## WHAT IS NEEDED:
Read the lines below, and copy any that contain the string "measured".

____

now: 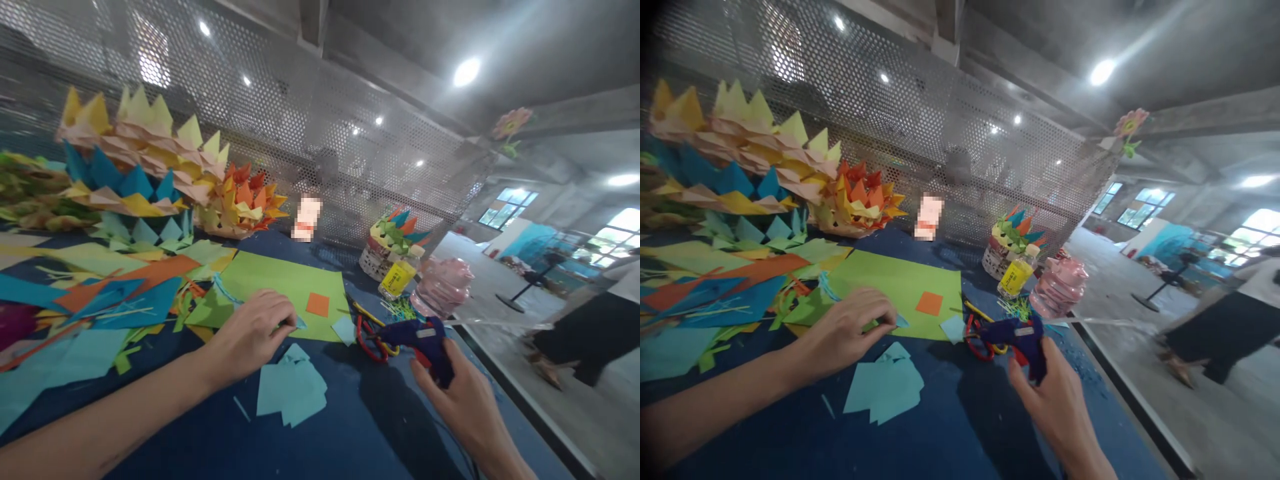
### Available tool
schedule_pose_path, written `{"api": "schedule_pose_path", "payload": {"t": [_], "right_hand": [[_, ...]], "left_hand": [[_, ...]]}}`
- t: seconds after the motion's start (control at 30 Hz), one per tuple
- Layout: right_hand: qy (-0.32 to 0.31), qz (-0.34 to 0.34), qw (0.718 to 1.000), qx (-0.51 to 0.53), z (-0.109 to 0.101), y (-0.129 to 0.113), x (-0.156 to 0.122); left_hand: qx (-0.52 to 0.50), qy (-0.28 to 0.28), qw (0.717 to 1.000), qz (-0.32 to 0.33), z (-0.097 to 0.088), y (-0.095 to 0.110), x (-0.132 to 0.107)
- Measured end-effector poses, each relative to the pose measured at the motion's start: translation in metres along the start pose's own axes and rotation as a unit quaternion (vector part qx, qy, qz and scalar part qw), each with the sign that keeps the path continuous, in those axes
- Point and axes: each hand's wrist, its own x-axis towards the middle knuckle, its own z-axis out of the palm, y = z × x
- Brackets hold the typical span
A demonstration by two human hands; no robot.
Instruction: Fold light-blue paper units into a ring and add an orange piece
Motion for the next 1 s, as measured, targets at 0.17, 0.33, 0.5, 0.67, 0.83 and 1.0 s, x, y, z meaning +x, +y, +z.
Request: {"api": "schedule_pose_path", "payload": {"t": [0.17,0.33,0.5,0.67,0.83,1.0], "right_hand": [[-0.030,0.077,0.996,-0.031,-0.025,0.043,-0.020],[-0.031,0.094,0.995,-0.031,-0.014,0.061,-0.034],[-0.020,0.049,0.995,-0.079,0.000,0.062,-0.040],[0.036,-0.035,0.993,-0.103,-0.008,0.004,-0.030],[-0.167,-0.167,0.962,0.137,0.005,-0.091,0.005],[-0.246,-0.184,0.937,0.169,0.038,-0.128,0.035]], "left_hand": [[-0.002,0.001,1.000,-0.016,-0.002,0.003,0.001],[0.008,0.017,1.000,-0.017,-0.005,0.007,0.001],[0.005,0.024,0.999,-0.030,-0.009,0.007,0.002],[0.000,0.013,0.999,-0.042,-0.011,0.007,0.002],[0.008,0.004,0.999,-0.043,-0.011,0.008,0.002],[0.025,0.009,0.999,-0.026,-0.011,0.005,0.001]]}}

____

## WRITTEN ANSWER:
- Measured end-effector poses, each relative to the pose measured at the motion's start: translation in metres along the start pose's own axes and rotation as a unit quaternion (vector part qx, qy, qz and scalar part qw), each with the sign that keeps the path continuous, in those axes
Motion for the next 1 s, as measured, targets at 0.17, 0.33, 0.5, 0.67, 0.83 and 1.0 s, x, y, z meaning +x, +y, +z.

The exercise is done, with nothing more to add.